Thank you @PickleRick for the answer. I am doing my tests on a test environment so far, so I have no issue editing system local files or such. I plan to have an app, with Global permissions, once I managed to have the correct settings.
> First things first - don't use indexed extractions unless there is absolutely no other way.
so, simply removing INDEXED_EXTRACTIONS=JSON would do the trick here ? I tried to do so, and :
- the fields are not duplicated (yay!)
- file which contents is a json array are not supported anymore, for example [{'key1': 'val1'}, {'key2':'val2'}], while they were supposed before
- the web search display some extracted key values, but there is a field named "punct" with just a list of comma / quotes / brackets, which led me to believe that the data isn't read / parsed fully
> I'd check if there aren't other effective settings (host and source-based settings have precedence over general sourcetype-defined ones).

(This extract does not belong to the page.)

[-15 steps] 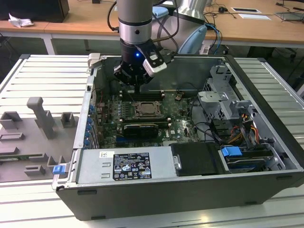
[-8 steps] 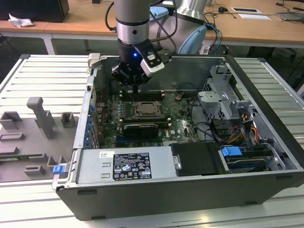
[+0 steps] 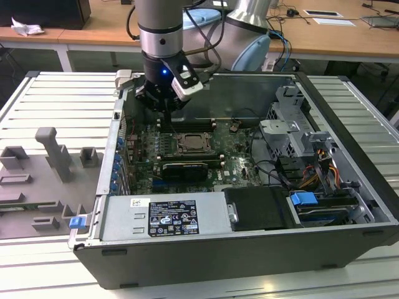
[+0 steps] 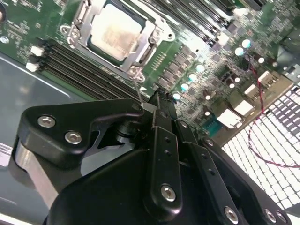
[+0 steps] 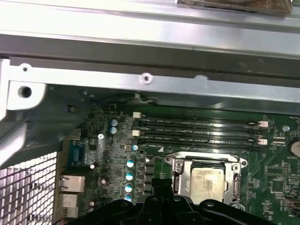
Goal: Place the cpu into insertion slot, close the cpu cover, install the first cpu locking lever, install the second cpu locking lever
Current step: 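Install the first cpu locking lever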
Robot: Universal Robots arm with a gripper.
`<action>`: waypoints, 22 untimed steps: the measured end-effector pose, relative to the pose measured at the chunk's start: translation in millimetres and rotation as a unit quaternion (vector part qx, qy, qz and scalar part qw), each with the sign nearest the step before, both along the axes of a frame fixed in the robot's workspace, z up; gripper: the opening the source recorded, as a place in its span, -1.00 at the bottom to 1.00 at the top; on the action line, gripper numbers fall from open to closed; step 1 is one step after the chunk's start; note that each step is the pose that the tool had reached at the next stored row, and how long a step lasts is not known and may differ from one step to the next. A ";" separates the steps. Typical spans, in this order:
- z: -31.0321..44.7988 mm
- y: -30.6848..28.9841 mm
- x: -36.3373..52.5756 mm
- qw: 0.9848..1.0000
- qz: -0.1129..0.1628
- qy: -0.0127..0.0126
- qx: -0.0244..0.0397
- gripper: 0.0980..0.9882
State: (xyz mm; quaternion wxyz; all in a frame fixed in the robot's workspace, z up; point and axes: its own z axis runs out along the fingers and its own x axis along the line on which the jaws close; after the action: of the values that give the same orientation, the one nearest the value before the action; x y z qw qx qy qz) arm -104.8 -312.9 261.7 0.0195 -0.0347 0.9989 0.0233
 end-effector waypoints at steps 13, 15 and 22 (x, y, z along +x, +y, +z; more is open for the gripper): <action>-3.2 9.3 -17.5 1.000 -0.011 0.000 0.000 -0.98; -3.5 13.9 -17.8 1.000 -0.011 0.000 0.000 -0.98; -3.8 17.3 -8.7 1.000 -0.011 0.000 0.000 -0.98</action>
State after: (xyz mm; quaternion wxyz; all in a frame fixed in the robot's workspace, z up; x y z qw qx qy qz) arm -113.5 -295.5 257.9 0.0193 -0.0237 0.9993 0.0231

Out of a quick check, I do not find anything. Is there a good way to check for everything ?
Just know that, for a test only, I added the following stanza in my search head /opt/splunk/etc/system/local/props.conf
[default]
KV_MODE = none
AUTO_KV = false
AUTO_KV_JSON = false
FIELD_DISCOVERY = falseto try to have precedence over any other props.conf setting file, but this did not change anything.
I have some speculations.
- the web search display some extracted key values, but there is a field named "punct" with just a list of comma / quotes / brackets, which led me to believe that the data isn't read / parsed fully
addition of punct is consistent with event being too big for search-time extraction.
Since you have all search-time extractions disabled, Splunk is not... doing extractions. That's why the fields are not parsed out. You disabled index-time parsing, you should enable KV_MODE=json.
It is puzzling though why you had duplicate fields with just indexed extractions. Normally this is a sign of both extractions taking place - index-time with indexed extractions and search time with kvmode (either explicitly set or automatic).